If an entry holds a picture, leave that picture out; copy everything else exactly.

•••

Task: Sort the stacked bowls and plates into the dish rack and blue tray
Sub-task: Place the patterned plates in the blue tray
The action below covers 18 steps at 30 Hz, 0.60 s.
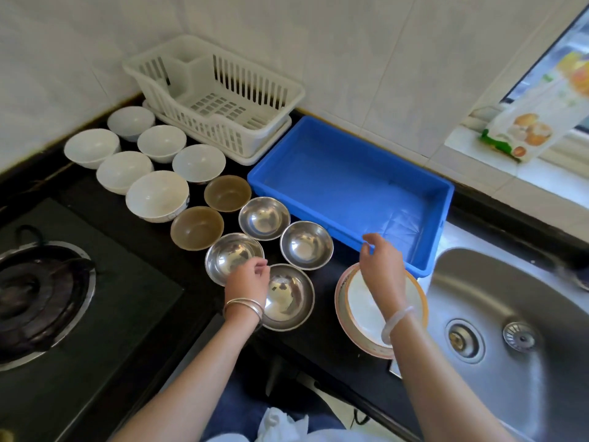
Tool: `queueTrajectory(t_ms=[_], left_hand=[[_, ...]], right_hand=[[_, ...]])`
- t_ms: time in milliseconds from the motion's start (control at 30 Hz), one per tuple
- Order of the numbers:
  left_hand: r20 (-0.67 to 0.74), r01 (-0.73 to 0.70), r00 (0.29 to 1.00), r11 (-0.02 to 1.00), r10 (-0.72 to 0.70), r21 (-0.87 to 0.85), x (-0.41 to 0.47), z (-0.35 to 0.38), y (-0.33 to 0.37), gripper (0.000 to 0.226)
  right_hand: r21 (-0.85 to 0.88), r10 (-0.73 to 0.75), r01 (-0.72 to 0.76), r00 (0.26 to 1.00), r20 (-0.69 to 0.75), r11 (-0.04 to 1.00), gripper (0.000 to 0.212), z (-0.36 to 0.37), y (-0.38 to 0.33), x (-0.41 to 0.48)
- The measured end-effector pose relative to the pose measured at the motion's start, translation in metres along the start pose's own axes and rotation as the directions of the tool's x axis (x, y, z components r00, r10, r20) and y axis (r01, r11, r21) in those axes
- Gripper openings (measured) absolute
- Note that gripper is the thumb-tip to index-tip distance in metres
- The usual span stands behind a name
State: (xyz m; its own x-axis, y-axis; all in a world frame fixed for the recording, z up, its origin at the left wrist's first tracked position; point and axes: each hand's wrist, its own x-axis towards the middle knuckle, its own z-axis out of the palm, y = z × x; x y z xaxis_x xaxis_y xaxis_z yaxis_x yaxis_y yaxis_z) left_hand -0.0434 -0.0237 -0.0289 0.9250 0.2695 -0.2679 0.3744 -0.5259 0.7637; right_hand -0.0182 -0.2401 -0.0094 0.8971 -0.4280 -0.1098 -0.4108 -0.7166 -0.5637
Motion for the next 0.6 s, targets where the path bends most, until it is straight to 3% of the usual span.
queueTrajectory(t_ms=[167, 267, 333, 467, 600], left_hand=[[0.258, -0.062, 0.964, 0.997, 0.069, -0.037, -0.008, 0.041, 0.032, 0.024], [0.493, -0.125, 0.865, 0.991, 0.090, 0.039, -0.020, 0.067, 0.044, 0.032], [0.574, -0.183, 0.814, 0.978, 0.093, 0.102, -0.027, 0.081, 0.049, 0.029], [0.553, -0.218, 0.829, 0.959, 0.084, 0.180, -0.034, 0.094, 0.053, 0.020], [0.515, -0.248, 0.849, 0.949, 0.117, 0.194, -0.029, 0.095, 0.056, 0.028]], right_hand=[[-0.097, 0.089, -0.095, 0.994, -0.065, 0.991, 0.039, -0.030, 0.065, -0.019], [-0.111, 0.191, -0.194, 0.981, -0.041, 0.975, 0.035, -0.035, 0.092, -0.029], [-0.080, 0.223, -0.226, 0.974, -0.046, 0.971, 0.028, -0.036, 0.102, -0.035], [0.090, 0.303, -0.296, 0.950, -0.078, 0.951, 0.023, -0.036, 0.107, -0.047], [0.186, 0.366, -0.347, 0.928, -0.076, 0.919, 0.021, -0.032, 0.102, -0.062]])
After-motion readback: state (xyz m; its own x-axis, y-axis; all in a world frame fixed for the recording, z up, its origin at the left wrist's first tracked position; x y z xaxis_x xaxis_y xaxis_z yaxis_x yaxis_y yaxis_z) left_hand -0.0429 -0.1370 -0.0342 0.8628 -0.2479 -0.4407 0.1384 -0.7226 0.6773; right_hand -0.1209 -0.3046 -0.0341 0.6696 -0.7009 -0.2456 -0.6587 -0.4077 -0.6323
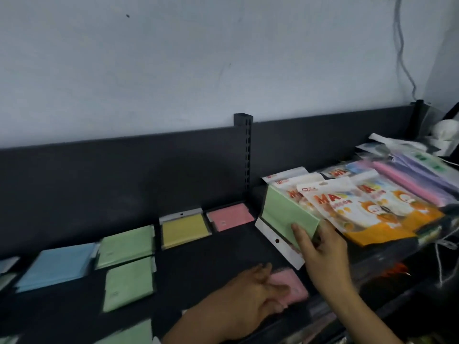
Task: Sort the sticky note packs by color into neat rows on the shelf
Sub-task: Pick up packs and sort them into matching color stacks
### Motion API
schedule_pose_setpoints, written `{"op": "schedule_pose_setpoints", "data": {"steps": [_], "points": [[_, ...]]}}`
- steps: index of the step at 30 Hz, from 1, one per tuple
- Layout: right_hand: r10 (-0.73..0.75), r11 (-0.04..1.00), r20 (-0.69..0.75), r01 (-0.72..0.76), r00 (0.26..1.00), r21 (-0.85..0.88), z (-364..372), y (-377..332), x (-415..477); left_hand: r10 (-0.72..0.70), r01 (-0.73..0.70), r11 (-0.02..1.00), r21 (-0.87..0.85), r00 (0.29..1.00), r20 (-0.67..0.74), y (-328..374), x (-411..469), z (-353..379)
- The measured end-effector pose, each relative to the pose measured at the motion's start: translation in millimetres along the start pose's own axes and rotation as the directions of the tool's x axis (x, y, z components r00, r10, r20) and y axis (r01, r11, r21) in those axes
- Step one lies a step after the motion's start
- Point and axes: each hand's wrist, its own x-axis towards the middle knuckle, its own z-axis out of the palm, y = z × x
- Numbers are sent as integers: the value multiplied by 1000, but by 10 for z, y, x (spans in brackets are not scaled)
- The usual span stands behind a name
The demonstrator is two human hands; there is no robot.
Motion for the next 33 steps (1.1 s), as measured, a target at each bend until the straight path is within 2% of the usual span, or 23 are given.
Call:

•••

Output for this exercise:
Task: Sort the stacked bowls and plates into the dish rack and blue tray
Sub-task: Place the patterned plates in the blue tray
The action below covers 18 steps at 30 Hz, 0.60 s.
Tool: `queueTrajectory(t_ms=[_], left_hand=[[_, ...]], right_hand=[[_, ...]])`
- t_ms: time in milliseconds from the motion's start (control at 30 Hz), one per tuple
- Order of the numbers:
  left_hand: r20 (-0.67 to 0.74), r01 (-0.73 to 0.70), r00 (0.29 to 1.00), r11 (-0.02 to 1.00), r10 (-0.72 to 0.70), r21 (-0.87 to 0.85), x (-0.41 to 0.47), z (-0.35 to 0.38), y (-0.33 to 0.37), gripper (0.000 to 0.226)
  right_hand: r21 (-0.85 to 0.88), r10 (-0.73 to 0.75), r01 (-0.72 to 0.76), r00 (0.26 to 1.00), r20 (-0.69 to 0.75), r11 (-0.04 to 1.00), gripper (0.000 to 0.212), z (-0.36 to 0.37), y (-0.38 to 0.33), x (-0.41 to 0.48)
- The measured end-effector pose relative to the pose measured at the motion's start, translation in metres along the start pose's own axes and rotation as the directions of the tool's x axis (x, y, z components r00, r10, r20) and y axis (r01, r11, r21) in those axes
- Gripper openings (measured) absolute
- Note that gripper is the thumb-tip to index-tip distance in metres
- The usual span stands behind a name
State: (xyz m; its own x-axis, y-axis; all in a world frame fixed for the recording, z up, its origin at the left wrist's first tracked position; point and axes: each hand's wrist, its own x-axis towards the middle knuckle, its own z-axis out of the palm, y = z × x; x y z xaxis_x xaxis_y xaxis_z yaxis_x yaxis_y yaxis_z) left_hand -0.0434 -0.0237 -0.0289 0.9250 0.2695 -0.2679 0.3744 -0.5259 0.7637; right_hand -0.0182 -0.2401 -0.0094 0.8971 -0.4280 -0.1098 -0.4108 -0.7166 -0.5637
Motion for the next 0.6 s, targets where the path bends most, until it is straight to 3% of the usual span.
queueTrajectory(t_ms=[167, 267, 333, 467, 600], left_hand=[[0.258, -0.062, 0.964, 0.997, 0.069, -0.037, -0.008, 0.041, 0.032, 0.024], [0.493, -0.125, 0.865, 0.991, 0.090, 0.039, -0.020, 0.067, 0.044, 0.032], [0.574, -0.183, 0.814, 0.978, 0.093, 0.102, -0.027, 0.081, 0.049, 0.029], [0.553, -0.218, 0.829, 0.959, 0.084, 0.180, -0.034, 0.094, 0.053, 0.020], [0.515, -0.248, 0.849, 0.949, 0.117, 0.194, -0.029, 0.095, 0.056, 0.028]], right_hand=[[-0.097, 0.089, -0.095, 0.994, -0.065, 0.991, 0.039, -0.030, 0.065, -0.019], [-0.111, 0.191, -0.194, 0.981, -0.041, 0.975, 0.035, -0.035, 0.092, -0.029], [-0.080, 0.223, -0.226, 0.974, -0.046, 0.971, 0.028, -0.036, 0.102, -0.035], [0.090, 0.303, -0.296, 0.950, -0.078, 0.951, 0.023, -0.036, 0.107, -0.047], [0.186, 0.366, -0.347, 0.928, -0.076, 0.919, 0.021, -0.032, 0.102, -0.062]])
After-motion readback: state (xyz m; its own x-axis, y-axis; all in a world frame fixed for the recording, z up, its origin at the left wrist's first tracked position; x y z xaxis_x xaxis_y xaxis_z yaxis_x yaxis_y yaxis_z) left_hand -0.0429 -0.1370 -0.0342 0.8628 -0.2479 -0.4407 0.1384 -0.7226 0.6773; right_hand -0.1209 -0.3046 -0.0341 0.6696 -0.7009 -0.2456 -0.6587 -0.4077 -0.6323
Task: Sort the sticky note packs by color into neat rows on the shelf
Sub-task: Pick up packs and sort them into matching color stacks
### Motion API
schedule_pose_setpoints, written `{"op": "schedule_pose_setpoints", "data": {"steps": [_], "points": [[_, ...]]}}`
- steps: index of the step at 30 Hz, from 1, one per tuple
- Layout: right_hand: r10 (-0.73..0.75), r11 (-0.04..1.00), r20 (-0.69..0.75), r01 (-0.72..0.76), r00 (0.26..1.00), r21 (-0.85..0.88), z (-364..372), y (-377..332), x (-415..477); left_hand: r10 (-0.72..0.70), r01 (-0.73..0.70), r11 (-0.02..1.00), r21 (-0.87..0.85), r00 (0.29..1.00), r20 (-0.67..0.74), y (-328..374), x (-411..469), z (-353..379)
- The measured end-effector pose, each relative to the pose measured at the motion's start: translation in millimetres along the start pose's own axes and rotation as the directions of the tool's x axis (x, y, z components r00, r10, r20) and y axis (r01, r11, r21) in those axes
- Step one lies a step after the motion's start
- Point and axes: each hand's wrist, its own x-axis towards the middle knuckle, its own z-axis out of the palm, y = z × x
- Numbers are sent as integers: the value multiplied by 1000, but by 10 for z, y, x (spans in brackets are not scaled)
- The usual span stands behind a name
The demonstrator is two human hands; there is no robot.
Motion for the next 33 steps (1.1 s), as measured, a target at each bend until the straight path is within 2% of the usual span, or 23 are given.
Call:

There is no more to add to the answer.